### Given records ###

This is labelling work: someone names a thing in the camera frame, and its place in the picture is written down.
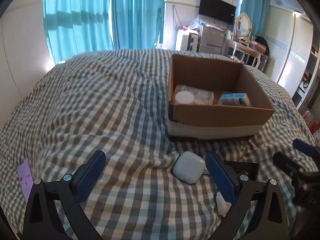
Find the black bag on table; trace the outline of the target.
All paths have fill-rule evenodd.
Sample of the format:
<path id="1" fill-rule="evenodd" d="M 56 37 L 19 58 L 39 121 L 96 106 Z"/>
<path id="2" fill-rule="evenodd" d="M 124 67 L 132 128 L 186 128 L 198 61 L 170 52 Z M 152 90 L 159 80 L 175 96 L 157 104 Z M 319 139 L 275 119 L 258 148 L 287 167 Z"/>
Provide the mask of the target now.
<path id="1" fill-rule="evenodd" d="M 261 36 L 257 36 L 254 41 L 255 41 L 255 49 L 261 52 L 262 54 L 269 56 L 270 50 L 269 50 L 267 41 Z"/>

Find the teal curtain middle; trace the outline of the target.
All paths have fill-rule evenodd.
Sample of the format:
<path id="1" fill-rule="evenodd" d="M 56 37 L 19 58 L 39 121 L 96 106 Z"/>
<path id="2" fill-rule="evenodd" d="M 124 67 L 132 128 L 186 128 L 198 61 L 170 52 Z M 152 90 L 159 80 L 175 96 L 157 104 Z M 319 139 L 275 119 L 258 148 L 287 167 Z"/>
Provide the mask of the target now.
<path id="1" fill-rule="evenodd" d="M 151 49 L 163 40 L 164 0 L 111 0 L 115 49 Z"/>

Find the clear jar of floss picks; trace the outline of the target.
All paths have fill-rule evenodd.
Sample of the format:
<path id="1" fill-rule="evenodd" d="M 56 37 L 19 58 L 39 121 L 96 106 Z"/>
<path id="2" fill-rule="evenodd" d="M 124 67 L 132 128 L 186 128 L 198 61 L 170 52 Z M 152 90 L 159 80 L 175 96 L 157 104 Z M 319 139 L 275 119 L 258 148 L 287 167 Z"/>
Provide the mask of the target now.
<path id="1" fill-rule="evenodd" d="M 212 105 L 214 93 L 186 85 L 177 85 L 174 91 L 174 102 L 184 105 Z"/>

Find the grey white checkered bedspread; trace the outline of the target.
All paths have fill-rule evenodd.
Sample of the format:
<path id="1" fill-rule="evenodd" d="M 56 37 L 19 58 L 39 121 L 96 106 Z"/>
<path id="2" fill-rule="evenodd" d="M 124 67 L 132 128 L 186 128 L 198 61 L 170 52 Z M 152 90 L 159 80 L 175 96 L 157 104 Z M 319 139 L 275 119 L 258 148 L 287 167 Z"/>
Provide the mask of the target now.
<path id="1" fill-rule="evenodd" d="M 172 167 L 180 153 L 259 164 L 258 180 L 275 178 L 283 194 L 289 232 L 303 211 L 292 202 L 290 178 L 272 163 L 282 152 L 310 172 L 313 160 L 292 147 L 294 139 L 314 144 L 287 91 L 249 68 L 275 111 L 248 141 L 173 142 L 167 132 L 170 50 L 118 50 L 68 58 L 48 72 L 14 109 L 1 131 L 1 207 L 22 232 L 26 201 L 17 166 L 57 181 L 96 150 L 107 166 L 82 204 L 104 239 L 207 239 L 221 217 L 217 189 L 209 176 L 193 185 L 178 180 Z"/>

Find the blue white tissue pack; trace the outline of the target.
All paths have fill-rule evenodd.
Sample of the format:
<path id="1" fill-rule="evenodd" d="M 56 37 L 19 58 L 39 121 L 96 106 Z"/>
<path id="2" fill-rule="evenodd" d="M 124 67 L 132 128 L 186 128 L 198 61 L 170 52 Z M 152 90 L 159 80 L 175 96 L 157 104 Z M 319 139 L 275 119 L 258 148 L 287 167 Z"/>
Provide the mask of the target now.
<path id="1" fill-rule="evenodd" d="M 217 104 L 243 107 L 252 106 L 251 101 L 246 93 L 223 93 L 220 96 Z"/>

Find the brown cardboard box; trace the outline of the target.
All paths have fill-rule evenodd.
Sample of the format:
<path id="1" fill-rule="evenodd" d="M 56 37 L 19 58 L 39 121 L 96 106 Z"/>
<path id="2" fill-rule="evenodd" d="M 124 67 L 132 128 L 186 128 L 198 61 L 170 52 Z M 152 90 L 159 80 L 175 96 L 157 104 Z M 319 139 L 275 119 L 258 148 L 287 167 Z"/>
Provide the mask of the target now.
<path id="1" fill-rule="evenodd" d="M 174 54 L 168 83 L 168 133 L 172 137 L 200 140 L 247 138 L 255 135 L 274 113 L 249 67 L 212 56 Z M 214 93 L 212 105 L 184 105 L 174 102 L 177 85 Z M 246 93 L 251 107 L 218 105 L 223 93 Z"/>

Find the oval vanity mirror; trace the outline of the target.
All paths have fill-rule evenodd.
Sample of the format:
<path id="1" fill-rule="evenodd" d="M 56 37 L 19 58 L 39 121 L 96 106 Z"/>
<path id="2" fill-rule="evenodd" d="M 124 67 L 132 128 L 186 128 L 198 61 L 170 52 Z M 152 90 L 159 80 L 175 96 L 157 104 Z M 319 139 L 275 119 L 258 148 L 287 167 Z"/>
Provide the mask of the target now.
<path id="1" fill-rule="evenodd" d="M 235 31 L 239 37 L 247 37 L 252 30 L 252 23 L 249 16 L 242 12 L 236 19 L 235 19 Z"/>

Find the teal curtain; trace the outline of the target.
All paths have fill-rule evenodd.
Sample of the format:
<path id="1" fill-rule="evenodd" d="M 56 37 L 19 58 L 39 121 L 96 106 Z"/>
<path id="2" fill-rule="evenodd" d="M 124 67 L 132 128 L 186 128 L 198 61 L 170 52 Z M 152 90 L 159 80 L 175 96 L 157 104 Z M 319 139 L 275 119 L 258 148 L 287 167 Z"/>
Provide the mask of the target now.
<path id="1" fill-rule="evenodd" d="M 42 11 L 49 55 L 55 63 L 113 49 L 110 0 L 42 0 Z"/>
<path id="2" fill-rule="evenodd" d="M 249 16 L 253 36 L 265 36 L 270 4 L 271 0 L 242 0 L 241 12 Z"/>
<path id="3" fill-rule="evenodd" d="M 164 0 L 111 0 L 115 49 L 151 49 L 163 40 Z"/>

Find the black wall television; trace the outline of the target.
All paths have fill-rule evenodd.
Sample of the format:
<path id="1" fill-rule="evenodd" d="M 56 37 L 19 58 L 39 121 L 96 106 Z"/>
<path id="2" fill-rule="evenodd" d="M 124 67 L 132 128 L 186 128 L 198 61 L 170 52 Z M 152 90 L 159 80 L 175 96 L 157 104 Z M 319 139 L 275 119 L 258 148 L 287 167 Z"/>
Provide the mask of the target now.
<path id="1" fill-rule="evenodd" d="M 236 7 L 222 0 L 200 0 L 199 14 L 233 25 Z"/>

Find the white suitcase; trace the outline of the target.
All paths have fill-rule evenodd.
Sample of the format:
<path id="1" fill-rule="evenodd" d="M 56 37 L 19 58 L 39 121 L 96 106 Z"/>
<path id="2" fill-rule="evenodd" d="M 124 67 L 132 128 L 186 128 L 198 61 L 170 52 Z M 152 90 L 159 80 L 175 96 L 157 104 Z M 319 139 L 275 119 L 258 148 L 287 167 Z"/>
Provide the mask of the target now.
<path id="1" fill-rule="evenodd" d="M 175 49 L 178 51 L 197 51 L 199 33 L 194 30 L 178 30 Z"/>

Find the silver mini fridge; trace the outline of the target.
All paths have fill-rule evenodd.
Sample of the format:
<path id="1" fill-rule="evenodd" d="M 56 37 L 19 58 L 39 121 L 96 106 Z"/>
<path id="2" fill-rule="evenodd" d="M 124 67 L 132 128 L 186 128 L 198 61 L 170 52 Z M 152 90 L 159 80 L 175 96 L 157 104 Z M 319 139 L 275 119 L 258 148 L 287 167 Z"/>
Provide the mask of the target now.
<path id="1" fill-rule="evenodd" d="M 223 45 L 225 43 L 225 36 L 225 30 L 201 25 L 199 32 L 198 52 L 221 55 Z"/>

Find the white wardrobe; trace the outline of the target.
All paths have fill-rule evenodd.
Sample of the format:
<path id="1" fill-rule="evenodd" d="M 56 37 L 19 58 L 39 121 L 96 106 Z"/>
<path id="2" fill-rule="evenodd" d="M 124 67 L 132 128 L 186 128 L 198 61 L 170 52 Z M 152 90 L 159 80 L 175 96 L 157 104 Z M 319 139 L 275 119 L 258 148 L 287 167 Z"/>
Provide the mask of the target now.
<path id="1" fill-rule="evenodd" d="M 265 74 L 283 87 L 296 107 L 306 98 L 309 83 L 303 84 L 304 74 L 313 76 L 310 69 L 317 62 L 312 51 L 316 40 L 310 19 L 296 11 L 271 6 L 265 40 L 269 47 Z"/>

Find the purple phone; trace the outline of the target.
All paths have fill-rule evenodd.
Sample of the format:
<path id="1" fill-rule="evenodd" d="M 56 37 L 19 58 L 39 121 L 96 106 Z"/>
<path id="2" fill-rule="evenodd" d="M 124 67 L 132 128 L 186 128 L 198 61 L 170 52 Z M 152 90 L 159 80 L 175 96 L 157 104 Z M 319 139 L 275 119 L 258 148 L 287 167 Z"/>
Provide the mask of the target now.
<path id="1" fill-rule="evenodd" d="M 29 161 L 27 158 L 17 166 L 17 173 L 24 199 L 27 202 L 31 188 L 33 187 L 33 177 L 31 175 Z"/>

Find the teal curtain right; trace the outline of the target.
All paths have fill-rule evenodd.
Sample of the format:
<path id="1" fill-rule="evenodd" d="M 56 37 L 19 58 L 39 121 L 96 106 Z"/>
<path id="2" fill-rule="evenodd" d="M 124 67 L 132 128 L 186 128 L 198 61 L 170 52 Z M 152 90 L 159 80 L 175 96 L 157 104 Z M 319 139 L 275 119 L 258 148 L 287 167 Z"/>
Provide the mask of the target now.
<path id="1" fill-rule="evenodd" d="M 242 0 L 241 12 L 249 16 L 253 36 L 265 36 L 270 4 L 271 0 Z"/>

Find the pale blue earbuds case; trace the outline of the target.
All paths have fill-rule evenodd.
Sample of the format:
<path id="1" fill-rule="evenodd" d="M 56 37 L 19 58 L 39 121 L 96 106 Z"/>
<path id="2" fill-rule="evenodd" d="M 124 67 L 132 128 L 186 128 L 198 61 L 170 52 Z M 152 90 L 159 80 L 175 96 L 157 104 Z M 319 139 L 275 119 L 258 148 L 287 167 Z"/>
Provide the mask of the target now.
<path id="1" fill-rule="evenodd" d="M 203 175 L 206 164 L 203 158 L 193 152 L 184 152 L 173 166 L 173 174 L 187 184 L 196 183 Z"/>

###

→ **About this task**: The range runs from the line with "Find the pale" to the last line of the entries above, both included. Restate it word for word.

→ **Exercise answer**:
Find the pale blue earbuds case; trace the outline of the target.
All paths have fill-rule evenodd.
Sample of the format:
<path id="1" fill-rule="evenodd" d="M 56 37 L 19 58 L 39 121 L 96 106 Z"/>
<path id="2" fill-rule="evenodd" d="M 124 67 L 132 128 L 186 128 L 198 61 L 170 52 Z M 152 90 L 159 80 L 175 96 L 157 104 Z M 319 139 L 275 119 L 258 148 L 287 167 Z"/>
Provide the mask of the target now.
<path id="1" fill-rule="evenodd" d="M 203 175 L 206 164 L 203 158 L 193 152 L 184 152 L 173 166 L 173 174 L 187 184 L 196 183 Z"/>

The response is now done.